POJ 3069 Saruman's Army

Saruman's Army

Time Limit: 1000MS		Memory Limit: 65536K
Total Submissions: 5526		Accepted: 2829

Description

Saruman the White must lead his army along a straight path from Isengard to Helm’s Deep. To keep track of his forces, Saruman distributes seeing stones, known as palantirs, among the troops. Each palantir has a maximum effective range of R units, and must be carried by some troop in the army (i.e., palantirs are not allowed to “free float” in mid-air). Help Saruman take control of Middle Earth by determining the minimum number of palantirs needed for Saruman to ensure that each of his minions is within R units of some palantir.

Input

The input test file will contain multiple cases. Each test case begins with a single line containing an integer R, the maximum effective range of all palantirs (where 0 ≤ R ≤ 1000), and an integer n, the number of troops in Saruman’s army (where 1 ≤ n ≤ 1000). The next line contains n integers, indicating the positions x₁, …, x_n of each troop (where 0 ≤ x_i ≤ 1000). The end-of-file is marked by a test case with R = n = −1.

Output

For each test case, print a single integer indicating the minimum number of palantirs needed.

Sample Input

0 3
10 20 20
10 7
70 30 1 7 15 20 50
-1 -1

Sample Output

2
4

Hint

In the first test case, Saruman may place a palantir at positions 10 and 20. Here, note that a single palantir with range 0 can cover both of the troops at position 20.

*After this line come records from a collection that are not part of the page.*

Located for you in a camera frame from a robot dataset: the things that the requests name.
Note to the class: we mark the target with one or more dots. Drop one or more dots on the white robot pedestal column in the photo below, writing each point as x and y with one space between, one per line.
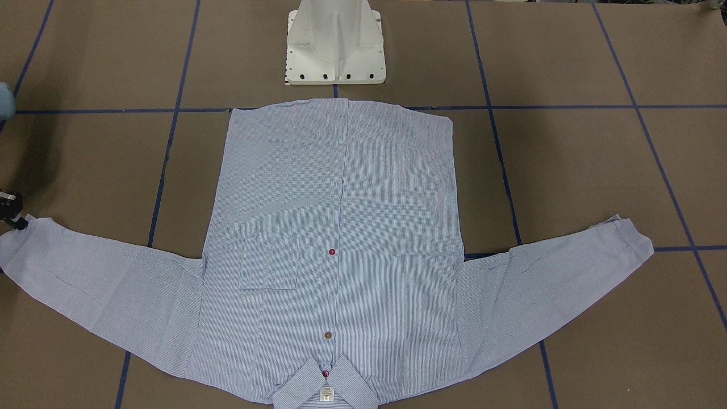
335 43

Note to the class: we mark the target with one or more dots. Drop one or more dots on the light blue striped shirt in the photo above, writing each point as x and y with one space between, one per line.
333 271

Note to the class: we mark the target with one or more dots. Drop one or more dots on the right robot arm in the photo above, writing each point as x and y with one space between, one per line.
7 102

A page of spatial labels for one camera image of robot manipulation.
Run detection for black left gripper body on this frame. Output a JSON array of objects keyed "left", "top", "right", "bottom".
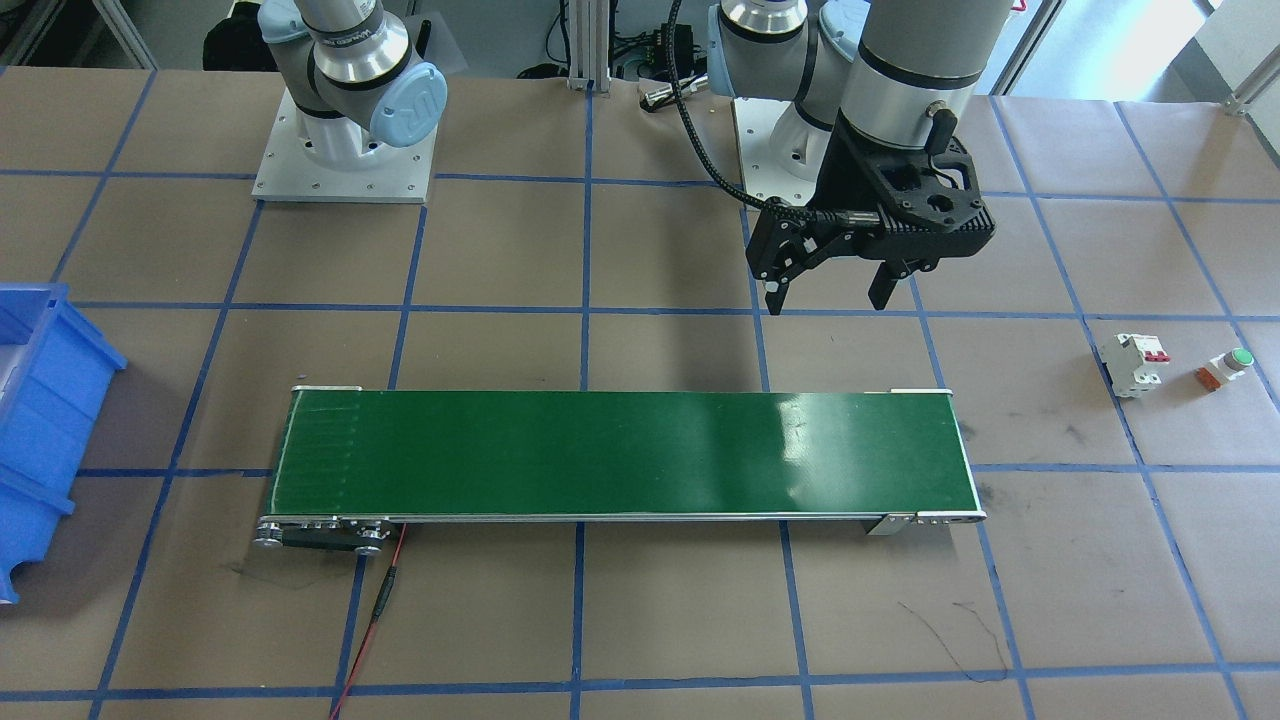
[{"left": 810, "top": 111, "right": 996, "bottom": 263}]

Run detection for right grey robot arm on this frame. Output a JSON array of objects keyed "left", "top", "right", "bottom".
[{"left": 257, "top": 1, "right": 448, "bottom": 149}]

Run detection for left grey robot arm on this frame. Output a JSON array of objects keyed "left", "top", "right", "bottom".
[{"left": 708, "top": 1, "right": 1012, "bottom": 315}]

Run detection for white red circuit breaker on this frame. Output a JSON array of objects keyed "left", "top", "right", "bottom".
[{"left": 1098, "top": 333, "right": 1171, "bottom": 398}]

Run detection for green conveyor belt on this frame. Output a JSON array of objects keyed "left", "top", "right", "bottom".
[{"left": 255, "top": 386, "right": 986, "bottom": 553}]

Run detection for blue plastic bin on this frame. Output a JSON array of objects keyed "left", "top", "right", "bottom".
[{"left": 1, "top": 283, "right": 127, "bottom": 605}]

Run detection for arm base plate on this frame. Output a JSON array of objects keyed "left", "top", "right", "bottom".
[
  {"left": 732, "top": 97, "right": 831, "bottom": 204},
  {"left": 251, "top": 91, "right": 436, "bottom": 204}
]

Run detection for aluminium frame post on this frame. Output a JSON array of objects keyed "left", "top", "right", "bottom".
[{"left": 564, "top": 1, "right": 613, "bottom": 95}]

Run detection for green push button switch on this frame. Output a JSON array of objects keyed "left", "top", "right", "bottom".
[{"left": 1194, "top": 347, "right": 1254, "bottom": 392}]

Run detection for red black power cable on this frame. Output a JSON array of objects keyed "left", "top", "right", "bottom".
[{"left": 328, "top": 520, "right": 410, "bottom": 720}]

In the second test case, Saruman can place palantirs at position 7 (covering troops at 1, 7, and 15), position 20 (covering positions 20 and 30), position 50, and position 70. Here, note that palantirs must be distributed among troops and are not allowed to “free float.” Thus, Saruman cannot place a palantir at position 60 to cover the troops at positions 50 and 70.

Source

Stanford Local 2006

 

题目大意：一个一维数组，一个半径为R的圆可以罩住几个点，给你半径和这些点，问用最少几个圆可以把所有点都罩住。

 

思路：模拟一个圆在滑动，开始圆数位。

3种情况，1：下一个点在现在这个圆内，且当圆心移动到下一个点时，最左边的点还在圆上，这时把圆心移向这个点。

2：下一个点在现在这个圆内，但是当圆心移向下一个点时，最左边的点已经出圆了，这时什么都不做继续看下一个点。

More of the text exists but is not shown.